Aout approche et j'ai peur. Une peur bleue, un peu ironique, un peu dramatique, un peu catatonique. On s'en fout de cette peur, elle dénonce juste que je suis un peu humain et que je ressens un peu les choses comme les autres, elle dit juste que je ne suis pas entièrement un monstre et que j'ai le droit de vivre et de parler et de tenter tant bien que mal d'avancer. Elle dit juste que je vais devoir abandonner un monstre que j'aime bien côtoyer, pas celui de mon âme mais l'autre, celui que j'aime haïr.

Hector semble excité de le voir, cet Aout. Je crois qu'il veut m'emmener en vacances, dans le sud, au bord de la mer, sous le soleil brûlant du midi. Je n'ai pas envie d'aller en Côte d'Azur, ni près de l'Espagne. Paris vide me plaît bien.

Thomas me tient la main dans son lit. J'ai chaud, je suis allongé si près de lui que mon coeur semble près à s'arrêter. Nos mains sont entremêlées.

" Aout arrive."

Il sait ce que j'essaye de dire. Peut être est-ce temps d'arrêter ce manège toxique. D'affronter la réalité.

" J'veux pas que tu partes, Achille."

Si seulement c'était simple.





Hector m'attend sur le canapé.

" Ton boss a appelé."

Je m'appuie contre le mur. Je ne suis pas allé au travail aujourd'hui, j'étais trop occupé à faire l'amour avec Thomas, allongé sur son lit brûlant.

" Où est-ce-que tu étais? Pourquoi tu ne veux pas me voir à cause du travail, juste pour ne pas y aller au final?"

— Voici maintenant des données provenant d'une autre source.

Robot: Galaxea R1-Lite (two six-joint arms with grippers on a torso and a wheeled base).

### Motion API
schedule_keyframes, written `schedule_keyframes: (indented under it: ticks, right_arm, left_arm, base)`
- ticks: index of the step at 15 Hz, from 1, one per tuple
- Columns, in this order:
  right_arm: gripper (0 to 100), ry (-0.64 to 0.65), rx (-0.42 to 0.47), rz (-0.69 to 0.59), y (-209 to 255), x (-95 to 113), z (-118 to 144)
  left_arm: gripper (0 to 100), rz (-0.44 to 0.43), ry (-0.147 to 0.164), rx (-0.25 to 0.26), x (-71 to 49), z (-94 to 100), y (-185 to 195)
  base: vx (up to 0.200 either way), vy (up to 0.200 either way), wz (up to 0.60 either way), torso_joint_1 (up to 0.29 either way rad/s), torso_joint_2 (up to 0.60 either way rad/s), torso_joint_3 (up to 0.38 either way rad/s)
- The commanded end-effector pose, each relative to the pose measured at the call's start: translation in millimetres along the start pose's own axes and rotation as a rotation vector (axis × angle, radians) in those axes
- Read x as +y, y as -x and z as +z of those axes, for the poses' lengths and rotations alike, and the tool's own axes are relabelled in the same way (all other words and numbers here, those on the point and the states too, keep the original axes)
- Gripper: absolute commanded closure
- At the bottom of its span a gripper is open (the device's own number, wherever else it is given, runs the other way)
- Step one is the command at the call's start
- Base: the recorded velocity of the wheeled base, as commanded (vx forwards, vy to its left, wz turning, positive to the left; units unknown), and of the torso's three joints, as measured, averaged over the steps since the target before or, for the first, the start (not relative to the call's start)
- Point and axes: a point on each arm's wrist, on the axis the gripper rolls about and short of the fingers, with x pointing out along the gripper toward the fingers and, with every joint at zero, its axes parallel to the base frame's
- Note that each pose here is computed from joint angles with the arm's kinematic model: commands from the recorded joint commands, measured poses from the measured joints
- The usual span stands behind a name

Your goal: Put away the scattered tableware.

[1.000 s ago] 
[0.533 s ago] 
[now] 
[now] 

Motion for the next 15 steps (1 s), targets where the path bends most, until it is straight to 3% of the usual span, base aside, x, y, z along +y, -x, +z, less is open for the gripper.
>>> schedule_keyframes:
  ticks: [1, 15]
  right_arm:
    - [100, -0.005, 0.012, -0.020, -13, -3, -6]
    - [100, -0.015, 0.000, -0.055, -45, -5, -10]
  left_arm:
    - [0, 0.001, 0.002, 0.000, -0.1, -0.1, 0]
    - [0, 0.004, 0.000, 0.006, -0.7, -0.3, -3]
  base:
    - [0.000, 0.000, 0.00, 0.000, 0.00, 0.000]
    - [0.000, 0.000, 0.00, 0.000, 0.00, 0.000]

Je pourrais mentir, m'inventer des amis que je n'ai pas, m'inventer une vie, plaider l'âme d'artiste, dire que j'écrivais au parc, aux Buttes-Chaumont, inventer une histoire qui ferait que nous nous briserions pas. Je n'en ai pas le courage. Son visage de chérubin est rouge, ses constellations brillent enfin, maintenant que ma mauvaise humeur n'est plus près de lui pour éteindre ses étoiles, son feu brillant, sa joie envoutante.

" J'étais chez Thomas."

" Thomas, celui qui t'as détruit? Que tu détestes? Celui qui te manipule, te fait tant de mal, que tu t'évertues à retrouver alors que je t'ai dit que c'était mauvais, alors que je t'ai demandé d'arrêter, encore et encore?"

" Oui."

" Pourquoi, Achille? Pourquoi?"

Je ferme les yeux. Ma mâchoire me semble si tendue, je suis conscient de chaque pli de mes vêtements, de chaque secousse de mon corps, de tous mes muscles tendus, durcis par le stress.

" On a couché ensemble."

Je ne lui fais pas le déshonneur de me justifier.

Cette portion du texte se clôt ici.